-- Supplied information follows --

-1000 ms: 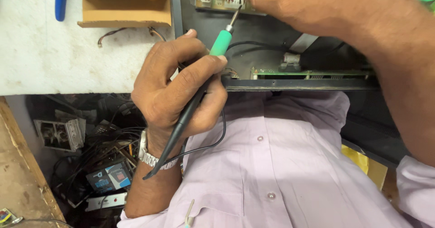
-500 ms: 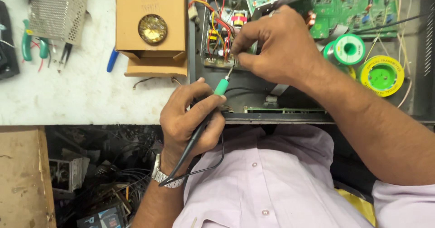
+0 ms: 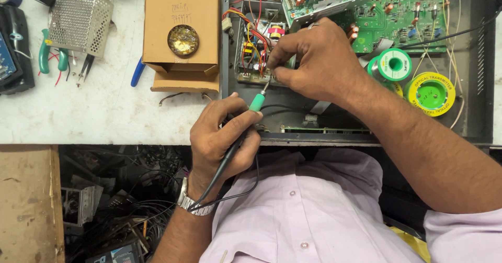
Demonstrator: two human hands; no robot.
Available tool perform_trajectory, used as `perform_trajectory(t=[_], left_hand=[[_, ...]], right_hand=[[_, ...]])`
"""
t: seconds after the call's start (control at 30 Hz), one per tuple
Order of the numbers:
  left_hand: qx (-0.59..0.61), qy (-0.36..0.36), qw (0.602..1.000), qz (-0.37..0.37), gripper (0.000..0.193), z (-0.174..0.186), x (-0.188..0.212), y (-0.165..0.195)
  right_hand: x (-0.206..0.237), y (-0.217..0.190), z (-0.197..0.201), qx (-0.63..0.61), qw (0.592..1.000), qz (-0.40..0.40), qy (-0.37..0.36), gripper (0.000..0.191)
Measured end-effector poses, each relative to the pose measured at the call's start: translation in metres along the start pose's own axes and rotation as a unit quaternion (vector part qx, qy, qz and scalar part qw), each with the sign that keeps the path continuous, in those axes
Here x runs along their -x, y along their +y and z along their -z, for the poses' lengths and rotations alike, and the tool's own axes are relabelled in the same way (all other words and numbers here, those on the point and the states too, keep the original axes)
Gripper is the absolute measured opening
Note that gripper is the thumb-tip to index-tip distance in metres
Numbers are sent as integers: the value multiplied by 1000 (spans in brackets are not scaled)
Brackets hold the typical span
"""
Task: The person solders wires to a circuit board using a soldering iron and solder wire. They repeatedly heat the joint and apply solder, then inspect the connection. The work is performed on a cluttered workbench with various tools and components visible.
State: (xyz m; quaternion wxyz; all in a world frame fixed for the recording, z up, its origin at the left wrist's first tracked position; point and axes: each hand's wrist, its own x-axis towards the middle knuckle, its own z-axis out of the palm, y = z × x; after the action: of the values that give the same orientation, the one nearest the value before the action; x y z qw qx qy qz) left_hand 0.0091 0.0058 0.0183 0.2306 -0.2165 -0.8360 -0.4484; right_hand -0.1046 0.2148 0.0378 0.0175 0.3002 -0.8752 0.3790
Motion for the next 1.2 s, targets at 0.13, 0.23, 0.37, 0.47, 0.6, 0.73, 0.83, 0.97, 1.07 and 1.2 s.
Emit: perform_trajectory(t=[0.13, 0.23, 0.37, 0.47, 0.6, 0.73, 0.83, 0.97, 1.07, 1.2], left_hand=[[-1, -2, 1000, 2, 30, 0, 0, 0], [-2, -2, 1000, 2, 31, 1, 2, -1], [-4, -2, 1000, 3, 31, 2, 4, -3], [-4, -4, 1000, 4, 32, 3, 6, -4], [-2, -5, 1000, 5, 32, 2, 6, -5], [0, -5, 1000, 5, 32, 3, 6, -6], [-1, -7, 1000, 6, 32, 2, 6, -6], [-4, -6, 1000, 3, 32, 2, 7, -7], [-3, -6, 1000, 7, 31, 2, 7, -7], [-3, -6, 1000, 8, 31, 1, 7, -7]], right_hand=[[0, 0, 0, -7, 1000, -3, -5, 14], [0, 0, -2, -13, 1000, -3, -9, 13], [0, -1, -3, -7, 1000, -1, -13, 12], [0, -1, -3, -8, 1000, -10, -18, 11], [-1, 0, -5, 7, 1000, 17, -8, 10], [0, 2, -5, 4, 1000, 15, -8, 11], [0, 3, -5, 8, 1000, 26, -6, 11], [0, 4, -6, 8, 1000, 28, -6, 11], [0, 5, -6, 13, 999, 31, -7, 10], [1, 6, -6, 12, 999, 34, -7, 10]])
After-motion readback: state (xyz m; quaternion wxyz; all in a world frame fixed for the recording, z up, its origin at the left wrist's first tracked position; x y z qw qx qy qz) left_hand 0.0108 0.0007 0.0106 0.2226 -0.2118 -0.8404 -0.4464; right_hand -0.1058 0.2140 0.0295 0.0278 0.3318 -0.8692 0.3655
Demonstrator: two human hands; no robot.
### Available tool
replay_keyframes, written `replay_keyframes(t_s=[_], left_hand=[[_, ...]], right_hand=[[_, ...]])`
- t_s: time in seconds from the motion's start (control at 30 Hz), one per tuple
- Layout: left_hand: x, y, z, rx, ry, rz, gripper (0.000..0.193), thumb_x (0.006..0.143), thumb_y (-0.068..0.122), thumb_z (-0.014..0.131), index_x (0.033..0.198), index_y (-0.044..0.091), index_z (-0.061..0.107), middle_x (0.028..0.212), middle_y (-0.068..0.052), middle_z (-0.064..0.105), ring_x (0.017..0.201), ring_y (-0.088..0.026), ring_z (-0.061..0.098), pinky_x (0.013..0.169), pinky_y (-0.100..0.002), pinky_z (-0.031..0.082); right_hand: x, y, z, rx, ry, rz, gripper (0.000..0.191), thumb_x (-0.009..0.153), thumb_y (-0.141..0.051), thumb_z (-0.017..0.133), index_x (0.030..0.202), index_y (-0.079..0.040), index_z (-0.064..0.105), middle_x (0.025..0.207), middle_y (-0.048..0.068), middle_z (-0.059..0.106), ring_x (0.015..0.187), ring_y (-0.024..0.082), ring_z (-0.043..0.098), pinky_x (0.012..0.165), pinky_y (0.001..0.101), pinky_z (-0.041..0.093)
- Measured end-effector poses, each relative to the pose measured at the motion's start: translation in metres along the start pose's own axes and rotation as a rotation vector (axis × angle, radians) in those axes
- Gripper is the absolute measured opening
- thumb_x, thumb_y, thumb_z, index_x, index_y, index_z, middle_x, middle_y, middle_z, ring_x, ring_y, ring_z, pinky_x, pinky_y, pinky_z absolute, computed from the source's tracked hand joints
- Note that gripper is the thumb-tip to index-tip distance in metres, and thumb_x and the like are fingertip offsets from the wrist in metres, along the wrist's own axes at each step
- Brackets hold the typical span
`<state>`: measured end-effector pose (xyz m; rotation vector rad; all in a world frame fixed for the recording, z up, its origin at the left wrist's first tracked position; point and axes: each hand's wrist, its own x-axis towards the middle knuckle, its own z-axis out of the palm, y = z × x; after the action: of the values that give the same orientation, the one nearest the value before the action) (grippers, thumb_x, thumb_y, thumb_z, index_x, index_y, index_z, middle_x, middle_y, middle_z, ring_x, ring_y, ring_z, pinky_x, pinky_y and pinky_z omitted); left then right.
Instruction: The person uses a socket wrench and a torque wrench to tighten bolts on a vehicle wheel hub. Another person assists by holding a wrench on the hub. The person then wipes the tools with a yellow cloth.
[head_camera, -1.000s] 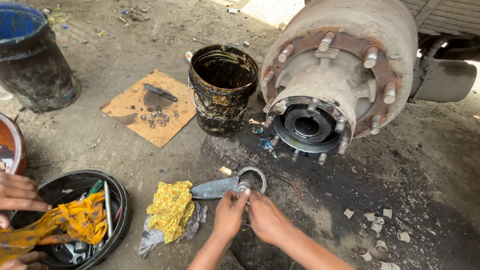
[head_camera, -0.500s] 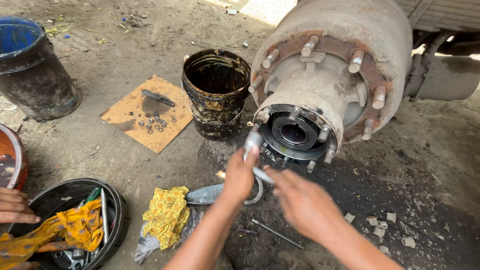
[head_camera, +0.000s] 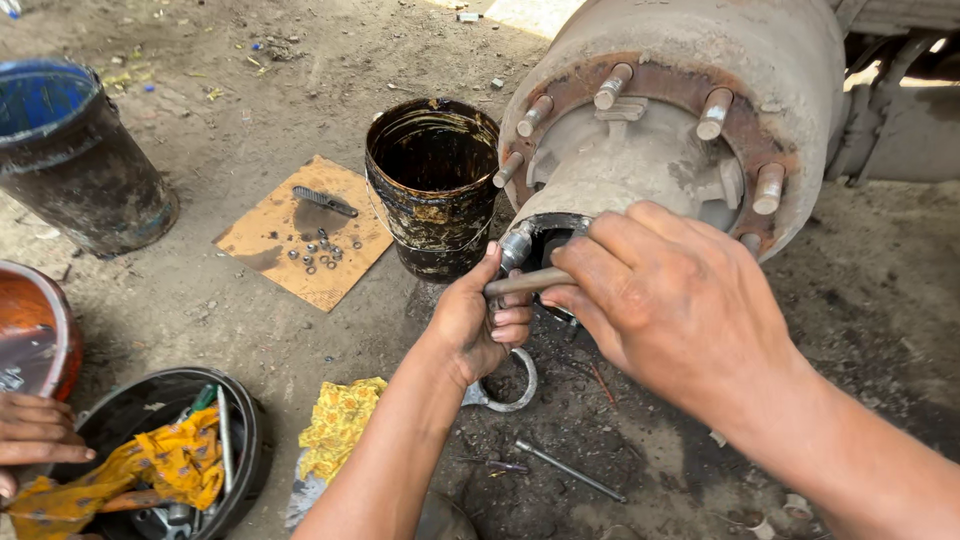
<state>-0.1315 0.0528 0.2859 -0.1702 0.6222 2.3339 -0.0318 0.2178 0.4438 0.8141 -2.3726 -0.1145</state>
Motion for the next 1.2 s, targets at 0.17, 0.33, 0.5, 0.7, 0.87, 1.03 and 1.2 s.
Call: replay_keyframes(t_s=[0.17, 0.33, 0.5, 0.7, 0.87, 1.03, 1.2], left_hand=[[0.011, -0.004, -0.003, 0.293, 0.189, 0.091, 0.041, 0.101, 0.048, 0.053, 0.088, 0.010, 0.052, 0.065, 0.000, 0.045, 0.050, -0.009, 0.035, 0.042, -0.024, 0.026], [0.017, -0.018, -0.005, 1.062, 0.427, 0.555, 0.042, 0.100, 0.046, 0.060, 0.091, 0.005, 0.059, 0.068, -0.007, 0.057, 0.058, -0.019, 0.053, 0.054, -0.036, 0.044], [0.008, -0.019, -0.005, 1.679, 0.584, 0.829, 0.043, 0.099, 0.042, 0.064, 0.096, 0.000, 0.057, 0.082, -0.021, 0.068, 0.079, -0.042, 0.066, 0.073, -0.053, 0.052], [-0.008, 0.001, 0.013, 2.193, 0.526, 1.059, 0.042, 0.090, 0.037, 0.067, 0.102, -0.001, 0.055, 0.096, -0.019, 0.067, 0.092, -0.039, 0.068, 0.074, -0.049, 0.056], [-0.019, 0.014, 0.030, 2.468, 0.511, 0.801, 0.052, 0.092, 0.047, 0.063, 0.102, -0.002, 0.053, 0.098, -0.019, 0.066, 0.095, -0.036, 0.067, 0.073, -0.047, 0.057], [-0.033, 0.002, -0.006, 2.007, 0.565, 0.743, 0.050, 0.096, 0.050, 0.061, 0.104, 0.001, 0.057, 0.093, -0.021, 0.070, 0.091, -0.040, 0.068, 0.077, -0.050, 0.054], [0.001, -0.003, -0.021, 1.347, 0.362, 0.676, 0.053, 0.104, 0.054, 0.059, 0.099, 0.001, 0.066, 0.080, -0.012, 0.063, 0.073, -0.029, 0.060, 0.063, -0.040, 0.046]], right_hand=[[-0.047, -0.011, 0.013, 0.000, -0.232, 0.295, 0.031, 0.085, -0.036, 0.070, 0.100, -0.009, 0.073, 0.077, 0.005, 0.063, 0.062, 0.020, 0.061, 0.053, 0.0358, 0.052], [-0.082, -0.045, 0.077, 0.057, -0.465, 0.638, 0.035, 0.098, -0.039, 0.052, 0.100, -0.008, 0.068, 0.083, 0.011, 0.072, 0.076, 0.028, 0.072, 0.062, 0.0440, 0.058], [-0.098, -0.066, 0.189, 0.512, -0.604, 0.887, 0.028, 0.101, -0.023, 0.050, 0.118, -0.006, 0.065, 0.095, 0.021, 0.073, 0.084, 0.037, 0.075, 0.075, 0.0483, 0.059], [-0.004, -0.114, 0.318, 1.552, 0.025, 0.801, 0.031, 0.102, -0.023, 0.061, 0.126, -0.003, 0.058, 0.131, 0.017, 0.065, 0.122, 0.028, 0.061, 0.097, 0.0418, 0.048], [0.036, -0.129, 0.350, 1.800, 0.115, 0.565, 0.029, 0.108, -0.023, 0.057, 0.127, -0.001, 0.054, 0.135, 0.017, 0.060, 0.126, 0.026, 0.055, 0.103, 0.0403, 0.043], [-0.063, -0.102, 0.287, 1.339, -0.272, 0.750, 0.038, 0.101, -0.031, 0.056, 0.130, -0.006, 0.059, 0.125, 0.012, 0.069, 0.117, 0.020, 0.064, 0.098, 0.0379, 0.050], [-0.107, -0.069, 0.132, 0.841, -0.423, 0.942, 0.036, 0.089, -0.034, 0.069, 0.116, -0.011, 0.070, 0.081, 0.008, 0.072, 0.067, 0.019, 0.064, 0.063, 0.0385, 0.052]])
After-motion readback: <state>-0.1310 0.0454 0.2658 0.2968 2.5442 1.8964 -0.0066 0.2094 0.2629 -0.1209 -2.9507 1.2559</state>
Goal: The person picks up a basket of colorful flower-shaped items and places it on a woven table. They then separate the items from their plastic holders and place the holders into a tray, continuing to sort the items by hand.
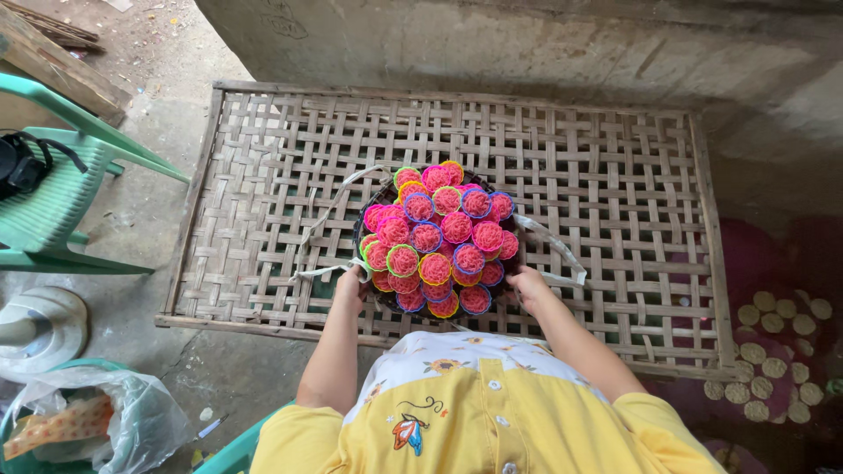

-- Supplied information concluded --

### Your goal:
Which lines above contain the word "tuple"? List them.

### Exercise output:
t: seconds after the call's start (control at 30 Hz), one per tuple
- t_s: time in seconds from the motion's start (control at 30 Hz), one per tuple

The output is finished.